- _WHAT YOU ARE ASKED TO DO_:
What are the lines, word for word, from the line with "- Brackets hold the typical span" up to and including the line with "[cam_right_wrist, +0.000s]" in the records below? Omit the pictures.

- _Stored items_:
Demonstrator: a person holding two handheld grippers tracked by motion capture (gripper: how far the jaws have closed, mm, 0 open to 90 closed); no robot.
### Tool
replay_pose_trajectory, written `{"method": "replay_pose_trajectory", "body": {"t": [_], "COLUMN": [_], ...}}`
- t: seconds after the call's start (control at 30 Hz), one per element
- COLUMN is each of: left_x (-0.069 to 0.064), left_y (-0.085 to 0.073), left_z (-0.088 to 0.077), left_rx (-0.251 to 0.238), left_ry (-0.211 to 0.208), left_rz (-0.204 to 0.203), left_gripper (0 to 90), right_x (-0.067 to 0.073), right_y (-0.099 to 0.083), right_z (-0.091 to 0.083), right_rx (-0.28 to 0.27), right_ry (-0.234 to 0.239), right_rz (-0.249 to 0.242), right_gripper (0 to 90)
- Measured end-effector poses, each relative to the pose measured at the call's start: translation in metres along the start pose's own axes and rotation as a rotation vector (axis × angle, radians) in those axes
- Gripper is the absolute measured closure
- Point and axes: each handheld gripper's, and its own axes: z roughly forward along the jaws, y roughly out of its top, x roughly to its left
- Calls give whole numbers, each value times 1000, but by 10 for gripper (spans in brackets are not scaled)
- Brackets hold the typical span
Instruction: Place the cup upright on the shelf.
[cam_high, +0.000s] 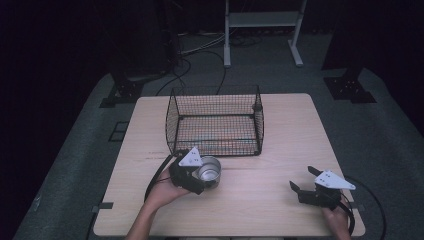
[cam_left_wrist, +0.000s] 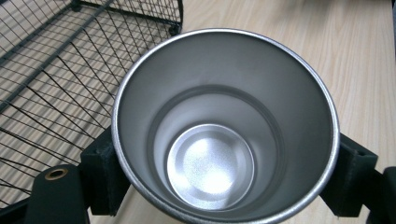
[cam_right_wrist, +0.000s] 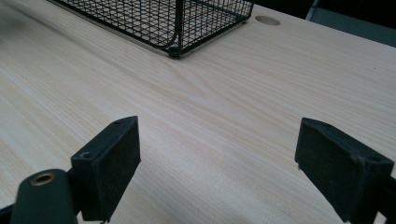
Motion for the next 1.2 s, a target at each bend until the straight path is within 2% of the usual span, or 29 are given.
{"method": "replay_pose_trajectory", "body": {"t": [0.63, 0.87, 0.93, 1.2], "left_x": [15, 26, 29, 41], "left_y": [31, 40, 43, 54], "left_z": [-16, -20, -22, -28], "left_rx": [-20, -8, 2, -5], "left_ry": [-10, -19, -17, -16], "left_rz": [5, -4, 5, -10], "left_gripper": [179, 179, 178, 179], "right_x": [-1, -1, -1, -1], "right_y": [0, 0, 0, 0], "right_z": [0, 0, 0, 0], "right_rx": [-2, 1, 2, 0], "right_ry": [-1, 1, 3, 1], "right_rz": [3, 4, 10, 5], "right_gripper": [135, 135, 135, 135]}}
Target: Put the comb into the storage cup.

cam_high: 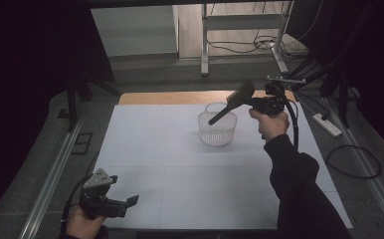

- _OUTPUT OF THE EXERCISE_:
- Brackets hold the typical span
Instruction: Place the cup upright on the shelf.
[cam_high, +0.000s] 
[cam_left_wrist, +0.000s] 
[cam_right_wrist, +0.000s] 

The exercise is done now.